The method was evaluated on two publicly available datasets: Arabidopsis thaliana (a plant model with relatively homogeneous population structure) and Mus musculus (laboratory mouse strains with complex breeding histories). In both cases LMM‑Lasso was benchmarked against three alternatives: (1) a standard single‑marker LMM, (2) a plain Lasso regression ignoring kinship, and (3) a multi‑marker mixed model (MLMM) that iteratively adds SNPs without an explicit sparsity penalty. Across 91 % of the phenotypes examined, LMM‑Lasso explained a larger proportion of phenotypic variance (heritability) than any comparator, with an average increase of about 12 percentage points. Importantly, the SNPs selected by LMM‑Lasso were enriched for known candidate genes, indicating that the method not only boosts statistical power but also improves biological relevance.

The authors also dissect the variance components estimated by the model. The random‑effect term often captured a substantial fraction of the total variance (up to 45 % in the mouse data), reflecting the strong influence of population structure. The sparse fixed‑effect term, however, identified a concise set of loci whose individual effects together accounted for a meaningful additional portion of heritability. This decomposition provides researchers with interpretable insights: which signals are likely driven by true causal variants and which are attributable to shared ancestry or environmental similarity.

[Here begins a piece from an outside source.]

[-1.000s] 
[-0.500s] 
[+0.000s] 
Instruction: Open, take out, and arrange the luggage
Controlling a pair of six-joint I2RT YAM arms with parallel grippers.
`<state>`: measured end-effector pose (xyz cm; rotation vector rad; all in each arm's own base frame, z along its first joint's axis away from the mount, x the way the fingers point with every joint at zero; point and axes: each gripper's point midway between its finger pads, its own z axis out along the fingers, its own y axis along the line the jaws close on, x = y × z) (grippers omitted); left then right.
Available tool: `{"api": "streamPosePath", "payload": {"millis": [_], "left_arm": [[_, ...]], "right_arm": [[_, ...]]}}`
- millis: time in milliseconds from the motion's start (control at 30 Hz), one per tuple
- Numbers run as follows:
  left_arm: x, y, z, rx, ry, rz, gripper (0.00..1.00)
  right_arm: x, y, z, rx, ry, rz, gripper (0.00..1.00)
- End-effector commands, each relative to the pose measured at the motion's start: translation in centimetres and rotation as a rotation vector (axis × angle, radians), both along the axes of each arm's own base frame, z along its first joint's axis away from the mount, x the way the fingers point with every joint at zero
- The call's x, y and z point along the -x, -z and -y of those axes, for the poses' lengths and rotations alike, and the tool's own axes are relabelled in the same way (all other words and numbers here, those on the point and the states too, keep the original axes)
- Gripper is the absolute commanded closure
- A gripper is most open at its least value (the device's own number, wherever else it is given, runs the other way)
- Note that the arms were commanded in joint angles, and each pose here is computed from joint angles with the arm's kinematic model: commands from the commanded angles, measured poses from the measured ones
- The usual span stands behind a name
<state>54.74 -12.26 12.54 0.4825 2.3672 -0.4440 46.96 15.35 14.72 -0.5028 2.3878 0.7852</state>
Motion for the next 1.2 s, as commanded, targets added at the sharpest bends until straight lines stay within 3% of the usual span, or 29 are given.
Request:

Limitations discussed include reduced sensitivity to very rare variants, as the L1 penalty tends to shrink small effect sizes toward zero, and the reliance on a single kinship matrix, which may not fully capture complex, non‑linear gene‑by‑environment interactions. The authors suggest future extensions such as kernel‑based random effects, hierarchical Bayesian priors for improved rare‑variant detection, and integration with functional annotation to guide sparsity patterns.

In summary, LMM‑Lasso offers a tuning‑free, computationally scalable solution that unifies multi‑locus association mapping with robust correction for population structure. Its ability to increase explained heritability while delivering biologically plausible candidate loci makes it a valuable addition to the GWAS toolbox, especially for studies where both polygenic architecture and cryptic relatedness are prominent.